Um exemplo: se há divergência entre o que está no prontuário e o medicamento administrado, isso pode indicar risco assistencial. Nesse caso, a auditoria não só evita perda financeira, mas também um possível erro médico.

Quais órgãos e normas regulam a auditoria hospitalar?

No Brasil, a auditoria hospitalar está vinculada a normas da Agência Nacional de Saúde Suplementar (ANS) e a legislações do Conselho Federal de Medicina (CFM) e Conselho Federal de Enfermagem (Cofen).

As operadoras de planos de saúde também possuem regras próprias de auditoria, que precisam ser seguidas pelas instituições.

Combate às falhas de faturamento em escala com IA

Muitas instituições já estão adotando ferramentas de Inteligência Artificial (IA) para otimizar o ciclo da receita hospitalar e reduzir glosas. A IA consegue:

  • ler e interpretar textos clínicos livres, como evoluções médicas;

  • detectar falhas documentais, como ausência de justificativas ou contradições;

  • cruzar dados clínicos com regras de faturamento;

  • gerar recursos de glosa automaticamente, com base em evidências clínicas;

  • automatizar o envio unificado do XML para as operadoras.

A Rivio é uma healthtech que utiliza agentes de IA para cuidar de todo o ciclo da receita hospitalar. Desde a auditoria até o recebimento dos planos de saúde, oferecemos painéis completos que permitem ao hospital identificar e evitar glosas antes mesmo que aconteçam. Isso significa mais segurança, mais eficiência e maior previsibilidade no faturamento hospitalar.

FAQ – perguntas frequentes sobre auditoria hospitalar

1. O que é auditoria hospitalar?

É o processo de análise de contas, prontuários e procedimentos médicos para evitar erros e garantir o faturamento correto dos serviços.

2. Qual a relação entre auditoria hospitalar e faturamento hospitalar?

A auditoria confere se o que foi registrado está correto, e o faturamento transforma esses registros em cobrança. Um depende do outro.

3. Quais são os tipos de auditoria hospitalar?

Prospectiva (antes do atendimento), concorrente (durante) e retrospectiva (após a alta).

4. Como a auditoria ajuda a evitar glosas?

Ela identifica erros e inconsistências antes do envio da conta, reduzindo recusas das operadoras.

5. Quem pode trabalhar com auditoria hospitalar?

Profissionais da saúde, como médicos e enfermeiros, e profissionais administrativos com formação em gestão hospitalar.

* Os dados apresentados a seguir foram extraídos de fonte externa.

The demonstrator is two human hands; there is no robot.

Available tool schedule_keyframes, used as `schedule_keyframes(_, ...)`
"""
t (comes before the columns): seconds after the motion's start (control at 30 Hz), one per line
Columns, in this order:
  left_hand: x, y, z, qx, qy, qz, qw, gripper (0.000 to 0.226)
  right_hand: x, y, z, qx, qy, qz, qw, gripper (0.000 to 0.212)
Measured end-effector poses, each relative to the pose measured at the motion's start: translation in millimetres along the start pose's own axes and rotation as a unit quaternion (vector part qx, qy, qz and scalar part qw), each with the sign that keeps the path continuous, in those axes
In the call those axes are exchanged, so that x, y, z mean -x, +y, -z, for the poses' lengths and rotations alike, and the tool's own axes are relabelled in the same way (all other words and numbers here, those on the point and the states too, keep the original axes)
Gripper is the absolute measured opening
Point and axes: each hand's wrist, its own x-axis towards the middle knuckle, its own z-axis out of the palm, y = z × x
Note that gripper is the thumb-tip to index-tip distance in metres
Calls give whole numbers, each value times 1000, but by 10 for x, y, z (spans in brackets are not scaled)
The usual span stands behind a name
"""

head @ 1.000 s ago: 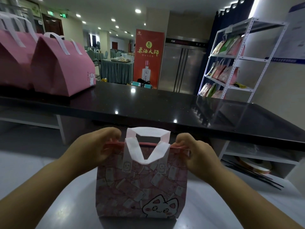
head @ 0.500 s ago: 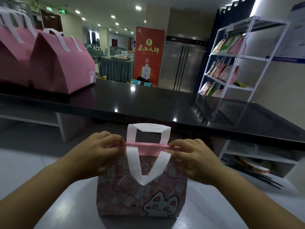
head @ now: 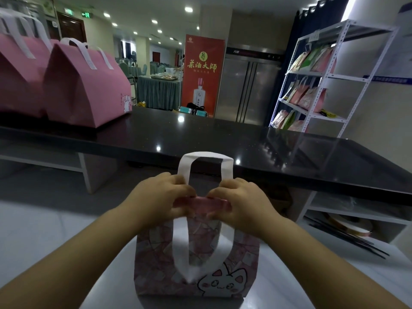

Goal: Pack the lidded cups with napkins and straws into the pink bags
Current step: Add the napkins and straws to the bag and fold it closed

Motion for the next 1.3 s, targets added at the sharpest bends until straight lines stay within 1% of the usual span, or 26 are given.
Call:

6. O que faz o setor de faturamento hospitalar?

Confere guias médicas, monta contas, aplica códigos de procedimentos e envia cobranças aos convênios.

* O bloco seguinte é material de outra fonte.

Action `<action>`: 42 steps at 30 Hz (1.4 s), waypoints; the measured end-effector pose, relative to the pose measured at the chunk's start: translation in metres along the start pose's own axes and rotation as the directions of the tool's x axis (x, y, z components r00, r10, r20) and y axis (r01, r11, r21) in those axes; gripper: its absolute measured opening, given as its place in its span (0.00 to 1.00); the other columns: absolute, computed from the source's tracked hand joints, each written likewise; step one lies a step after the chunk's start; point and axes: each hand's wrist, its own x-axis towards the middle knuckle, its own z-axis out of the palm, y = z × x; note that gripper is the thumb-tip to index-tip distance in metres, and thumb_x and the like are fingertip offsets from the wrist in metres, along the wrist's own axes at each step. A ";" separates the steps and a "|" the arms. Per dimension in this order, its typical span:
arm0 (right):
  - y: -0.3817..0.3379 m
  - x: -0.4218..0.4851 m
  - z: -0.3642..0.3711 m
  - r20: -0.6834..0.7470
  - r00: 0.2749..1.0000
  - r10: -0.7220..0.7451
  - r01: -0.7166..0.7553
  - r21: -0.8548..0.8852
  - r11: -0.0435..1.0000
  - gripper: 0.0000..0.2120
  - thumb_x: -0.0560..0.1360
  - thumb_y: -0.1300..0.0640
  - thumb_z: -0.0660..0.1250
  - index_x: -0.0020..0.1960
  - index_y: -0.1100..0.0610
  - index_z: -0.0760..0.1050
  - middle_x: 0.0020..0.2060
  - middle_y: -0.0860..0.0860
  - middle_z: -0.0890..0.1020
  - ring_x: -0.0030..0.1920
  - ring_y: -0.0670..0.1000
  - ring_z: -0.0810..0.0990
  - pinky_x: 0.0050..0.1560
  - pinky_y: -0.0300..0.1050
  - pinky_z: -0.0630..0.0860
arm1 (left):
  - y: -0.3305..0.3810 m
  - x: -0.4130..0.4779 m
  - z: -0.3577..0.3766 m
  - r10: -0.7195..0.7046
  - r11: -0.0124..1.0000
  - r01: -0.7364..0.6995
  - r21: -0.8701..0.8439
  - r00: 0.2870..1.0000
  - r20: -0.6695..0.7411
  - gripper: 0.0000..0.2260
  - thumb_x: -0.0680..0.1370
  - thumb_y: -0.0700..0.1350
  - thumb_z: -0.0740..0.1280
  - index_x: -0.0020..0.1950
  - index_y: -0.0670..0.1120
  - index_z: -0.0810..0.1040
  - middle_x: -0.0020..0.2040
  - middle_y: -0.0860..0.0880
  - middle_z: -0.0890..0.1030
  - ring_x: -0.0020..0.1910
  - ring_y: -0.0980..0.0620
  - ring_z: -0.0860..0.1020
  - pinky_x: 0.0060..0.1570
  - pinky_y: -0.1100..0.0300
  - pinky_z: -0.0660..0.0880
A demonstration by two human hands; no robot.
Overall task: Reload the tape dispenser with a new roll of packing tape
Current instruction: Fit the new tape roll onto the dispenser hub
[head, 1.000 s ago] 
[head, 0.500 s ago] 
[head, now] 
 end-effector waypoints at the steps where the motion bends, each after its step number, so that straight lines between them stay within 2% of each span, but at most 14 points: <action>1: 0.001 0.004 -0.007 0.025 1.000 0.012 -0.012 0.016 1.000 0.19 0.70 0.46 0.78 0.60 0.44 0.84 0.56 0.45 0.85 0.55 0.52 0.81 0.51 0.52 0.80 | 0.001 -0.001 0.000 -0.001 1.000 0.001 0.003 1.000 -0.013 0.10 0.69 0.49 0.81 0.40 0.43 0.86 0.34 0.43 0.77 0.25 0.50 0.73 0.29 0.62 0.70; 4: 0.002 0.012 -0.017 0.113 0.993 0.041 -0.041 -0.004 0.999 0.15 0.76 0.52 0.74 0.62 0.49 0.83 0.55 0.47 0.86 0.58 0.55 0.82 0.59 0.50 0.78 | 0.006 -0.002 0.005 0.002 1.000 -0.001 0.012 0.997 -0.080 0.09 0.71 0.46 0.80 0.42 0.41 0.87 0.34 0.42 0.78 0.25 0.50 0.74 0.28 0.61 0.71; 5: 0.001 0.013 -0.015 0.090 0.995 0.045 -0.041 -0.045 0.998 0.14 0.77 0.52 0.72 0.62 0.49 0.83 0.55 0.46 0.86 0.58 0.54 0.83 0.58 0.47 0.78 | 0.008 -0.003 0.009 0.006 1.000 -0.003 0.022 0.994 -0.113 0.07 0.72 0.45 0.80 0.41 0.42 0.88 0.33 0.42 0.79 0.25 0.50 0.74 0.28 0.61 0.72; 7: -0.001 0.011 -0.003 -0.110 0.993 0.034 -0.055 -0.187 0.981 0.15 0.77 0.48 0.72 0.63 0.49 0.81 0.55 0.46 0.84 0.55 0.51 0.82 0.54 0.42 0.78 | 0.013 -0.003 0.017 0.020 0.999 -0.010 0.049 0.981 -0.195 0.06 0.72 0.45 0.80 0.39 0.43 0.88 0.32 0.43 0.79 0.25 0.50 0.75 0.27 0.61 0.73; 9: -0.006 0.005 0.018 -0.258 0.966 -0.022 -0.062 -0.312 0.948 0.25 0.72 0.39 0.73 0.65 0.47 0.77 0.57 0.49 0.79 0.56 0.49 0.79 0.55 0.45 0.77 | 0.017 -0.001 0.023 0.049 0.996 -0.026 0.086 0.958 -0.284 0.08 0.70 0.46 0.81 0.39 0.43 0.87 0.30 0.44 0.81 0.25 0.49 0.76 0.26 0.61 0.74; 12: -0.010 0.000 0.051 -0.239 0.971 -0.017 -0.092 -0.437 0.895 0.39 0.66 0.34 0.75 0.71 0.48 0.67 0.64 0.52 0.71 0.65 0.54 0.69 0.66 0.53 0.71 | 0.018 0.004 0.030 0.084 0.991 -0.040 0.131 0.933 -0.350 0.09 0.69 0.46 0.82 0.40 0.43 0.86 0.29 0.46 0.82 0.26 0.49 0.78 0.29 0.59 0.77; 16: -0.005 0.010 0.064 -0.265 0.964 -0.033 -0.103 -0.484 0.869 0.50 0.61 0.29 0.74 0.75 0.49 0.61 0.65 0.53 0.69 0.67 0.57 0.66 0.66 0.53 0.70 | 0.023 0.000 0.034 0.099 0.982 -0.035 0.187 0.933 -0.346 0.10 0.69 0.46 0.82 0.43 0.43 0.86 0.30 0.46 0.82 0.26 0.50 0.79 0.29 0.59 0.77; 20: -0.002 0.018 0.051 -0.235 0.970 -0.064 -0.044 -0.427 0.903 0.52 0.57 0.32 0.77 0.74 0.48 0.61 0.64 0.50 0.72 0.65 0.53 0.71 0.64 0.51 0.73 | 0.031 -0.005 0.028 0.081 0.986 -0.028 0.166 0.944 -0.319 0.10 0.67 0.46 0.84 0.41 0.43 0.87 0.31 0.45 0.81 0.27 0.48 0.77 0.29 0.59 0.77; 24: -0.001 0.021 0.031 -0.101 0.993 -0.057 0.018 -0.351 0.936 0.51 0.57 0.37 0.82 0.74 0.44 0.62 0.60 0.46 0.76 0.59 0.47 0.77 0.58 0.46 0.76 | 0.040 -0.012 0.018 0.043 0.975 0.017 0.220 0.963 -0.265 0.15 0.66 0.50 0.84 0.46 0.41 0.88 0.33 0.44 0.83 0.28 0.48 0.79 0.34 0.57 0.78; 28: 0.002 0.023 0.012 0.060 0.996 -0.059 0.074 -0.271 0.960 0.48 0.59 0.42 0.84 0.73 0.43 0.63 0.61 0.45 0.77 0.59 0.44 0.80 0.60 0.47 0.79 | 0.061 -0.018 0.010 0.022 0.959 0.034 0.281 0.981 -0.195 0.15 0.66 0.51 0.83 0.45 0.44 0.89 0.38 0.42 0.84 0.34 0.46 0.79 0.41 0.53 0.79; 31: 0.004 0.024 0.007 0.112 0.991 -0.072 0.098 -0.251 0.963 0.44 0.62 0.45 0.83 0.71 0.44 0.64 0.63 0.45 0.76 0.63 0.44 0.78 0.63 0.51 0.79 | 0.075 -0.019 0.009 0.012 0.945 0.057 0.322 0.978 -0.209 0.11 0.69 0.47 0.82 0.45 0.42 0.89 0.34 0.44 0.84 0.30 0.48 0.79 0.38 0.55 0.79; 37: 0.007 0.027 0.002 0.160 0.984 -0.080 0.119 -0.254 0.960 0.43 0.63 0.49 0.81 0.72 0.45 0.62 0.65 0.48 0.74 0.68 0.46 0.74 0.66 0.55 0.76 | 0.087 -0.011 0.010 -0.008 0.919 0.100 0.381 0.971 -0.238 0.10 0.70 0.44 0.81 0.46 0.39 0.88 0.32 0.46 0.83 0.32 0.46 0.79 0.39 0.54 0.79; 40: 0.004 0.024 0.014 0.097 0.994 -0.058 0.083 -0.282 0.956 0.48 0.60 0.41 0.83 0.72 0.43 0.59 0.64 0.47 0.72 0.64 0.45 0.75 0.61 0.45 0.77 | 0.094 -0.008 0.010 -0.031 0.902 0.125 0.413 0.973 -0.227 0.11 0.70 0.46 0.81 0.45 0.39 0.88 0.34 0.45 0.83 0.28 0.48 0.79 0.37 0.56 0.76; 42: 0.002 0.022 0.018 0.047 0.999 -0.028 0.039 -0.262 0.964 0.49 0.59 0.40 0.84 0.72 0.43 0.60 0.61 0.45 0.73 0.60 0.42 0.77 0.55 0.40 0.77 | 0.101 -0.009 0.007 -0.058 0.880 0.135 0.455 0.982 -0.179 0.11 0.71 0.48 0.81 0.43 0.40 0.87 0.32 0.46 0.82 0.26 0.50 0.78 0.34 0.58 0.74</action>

7. Como fazer faturamento hospitalar corretamente?

Seguindo protocolos, treinando equipes e integrando auditoria e faturamento.

8. Quais são as principais causas de glosas hospitalares?

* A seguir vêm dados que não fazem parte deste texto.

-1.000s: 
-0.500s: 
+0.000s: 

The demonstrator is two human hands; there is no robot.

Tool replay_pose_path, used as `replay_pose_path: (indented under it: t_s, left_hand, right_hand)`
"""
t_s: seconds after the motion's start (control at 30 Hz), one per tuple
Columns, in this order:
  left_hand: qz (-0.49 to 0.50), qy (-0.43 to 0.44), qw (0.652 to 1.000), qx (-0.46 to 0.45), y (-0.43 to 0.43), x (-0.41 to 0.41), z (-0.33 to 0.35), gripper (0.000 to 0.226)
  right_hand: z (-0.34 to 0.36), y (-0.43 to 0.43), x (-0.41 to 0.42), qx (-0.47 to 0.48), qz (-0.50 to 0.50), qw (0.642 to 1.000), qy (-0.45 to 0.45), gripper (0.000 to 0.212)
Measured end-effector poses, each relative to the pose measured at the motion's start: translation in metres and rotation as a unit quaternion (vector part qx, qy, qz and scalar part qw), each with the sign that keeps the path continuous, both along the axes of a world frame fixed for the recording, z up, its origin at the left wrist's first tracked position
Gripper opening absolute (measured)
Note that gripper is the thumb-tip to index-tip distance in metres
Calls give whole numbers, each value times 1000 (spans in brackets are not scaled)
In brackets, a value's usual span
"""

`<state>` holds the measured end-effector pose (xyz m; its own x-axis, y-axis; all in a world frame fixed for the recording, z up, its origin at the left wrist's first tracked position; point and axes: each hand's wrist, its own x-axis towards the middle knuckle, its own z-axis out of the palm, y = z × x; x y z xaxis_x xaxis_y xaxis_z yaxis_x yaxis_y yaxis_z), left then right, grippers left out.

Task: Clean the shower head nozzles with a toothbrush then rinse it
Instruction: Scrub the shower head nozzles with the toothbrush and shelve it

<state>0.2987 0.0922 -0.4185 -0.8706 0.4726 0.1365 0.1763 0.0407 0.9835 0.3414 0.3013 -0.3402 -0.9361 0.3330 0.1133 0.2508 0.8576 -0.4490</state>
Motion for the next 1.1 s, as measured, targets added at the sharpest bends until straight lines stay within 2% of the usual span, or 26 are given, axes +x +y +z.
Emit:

Falta de justificativa clínica, erro de codificação, documentação incompleta e cobranças indevidas.

9. Como melhorar o faturamento hospitalar?

Investindo em auditoria, padronização de processos, tecnologia e capacitação da equipe.

10. Como a tecnologia pode ajudar na auditoria hospitalar?

Softwares e IA agilizam conferências, reduzem falhas humanas e automatizam processos de cobrança.